Flynn then has his pope fall victim to a conspiracy involving the Orthodox church and Africa that is, frankly, bizarre. By this time, however, the pope has forever left his imprint.

Flynn is a former U.S. ambassador to the Vatican, and one would expect such a novel to be peppered with insider references -- which it is, assuming the insider hails from the United States. In the Vatican according to Flynn, only American reporters ever break any stories, and only English-speaking prelates make anything happen. The new pope takes as his secretary the rector of the North American College, and Flynn barely bothers disguising the real-life occupant of that job, Msgr.
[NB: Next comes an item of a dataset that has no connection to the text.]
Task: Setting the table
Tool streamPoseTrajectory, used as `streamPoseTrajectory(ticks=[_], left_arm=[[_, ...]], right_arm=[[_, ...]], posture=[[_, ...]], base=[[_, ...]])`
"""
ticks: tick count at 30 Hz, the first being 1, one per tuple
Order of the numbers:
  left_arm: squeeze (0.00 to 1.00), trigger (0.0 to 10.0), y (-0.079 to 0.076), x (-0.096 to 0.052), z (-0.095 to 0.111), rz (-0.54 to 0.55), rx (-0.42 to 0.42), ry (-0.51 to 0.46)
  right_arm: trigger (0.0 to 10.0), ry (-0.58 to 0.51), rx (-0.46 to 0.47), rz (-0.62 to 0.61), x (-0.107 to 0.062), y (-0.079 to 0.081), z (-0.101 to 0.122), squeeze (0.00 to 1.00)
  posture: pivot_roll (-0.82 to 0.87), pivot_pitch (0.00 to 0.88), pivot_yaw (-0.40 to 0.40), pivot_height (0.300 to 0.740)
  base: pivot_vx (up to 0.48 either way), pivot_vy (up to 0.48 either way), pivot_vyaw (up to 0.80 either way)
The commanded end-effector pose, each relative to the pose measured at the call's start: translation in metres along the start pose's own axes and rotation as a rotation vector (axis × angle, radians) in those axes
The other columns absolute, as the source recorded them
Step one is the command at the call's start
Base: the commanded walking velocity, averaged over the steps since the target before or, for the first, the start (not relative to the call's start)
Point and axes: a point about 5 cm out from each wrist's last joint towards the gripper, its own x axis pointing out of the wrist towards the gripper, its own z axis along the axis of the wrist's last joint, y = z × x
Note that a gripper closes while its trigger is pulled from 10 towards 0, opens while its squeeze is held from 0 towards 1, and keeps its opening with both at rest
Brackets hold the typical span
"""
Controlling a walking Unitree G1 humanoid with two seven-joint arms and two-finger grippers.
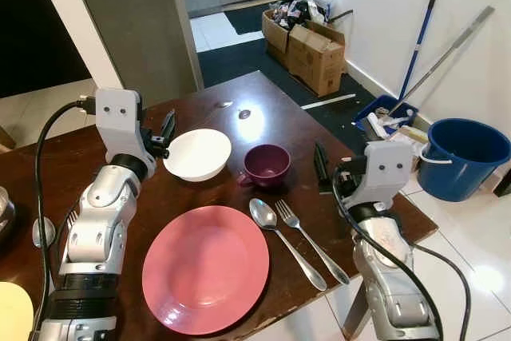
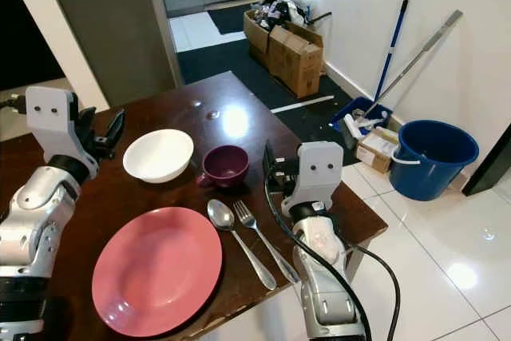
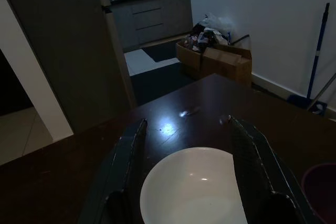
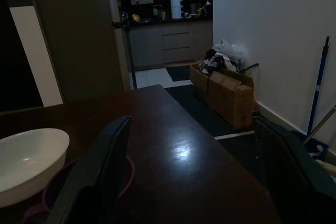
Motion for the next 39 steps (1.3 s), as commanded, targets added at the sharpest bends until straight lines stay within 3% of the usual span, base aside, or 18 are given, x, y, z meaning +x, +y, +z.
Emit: streamPoseTrajectory(ticks=[1,39], left_arm=[[0.0,10.0,0.002,-0.001,-0.0028,0.009,0.001,0.013],[0.0,10.0,0.002,-0.0018,-0.0026,0.011,0.0,0.015]], right_arm=[[10.0,0.005,-0.002,0.011,0.0,0.0023,-0.0013,0.0],[10.0,0.01,-0.001,0.011,-0.0013,0.0025,-0.0016,0.0]], posture=[[-0.09,0.0,0.198,0.74],[-0.09,0.0,0.197,0.74]], base=[[0.0,0.0,0.0],[0.0,0.0,0.0]])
Timothy Dolan.

The other hero of the book is the populist, plainspoken U.S. ambassador to the Holy See, bedeviled by small-minded State Department bureaucrats. They are forever trying to hobble the ambassador, mostly by spreading malicious gossip about his drinking habits. This ex-post-facto settling of scores is understandable, but wears thin quickly.

Still, the plot of The Accidental Pope is just wacky enough that it keeps the reader turning pages, and every now and then one wishes the Holy See would be more open to some of Flynn’s earnest American common sense.

John L. Allen Jr. is NCR’s Vatican correspondent.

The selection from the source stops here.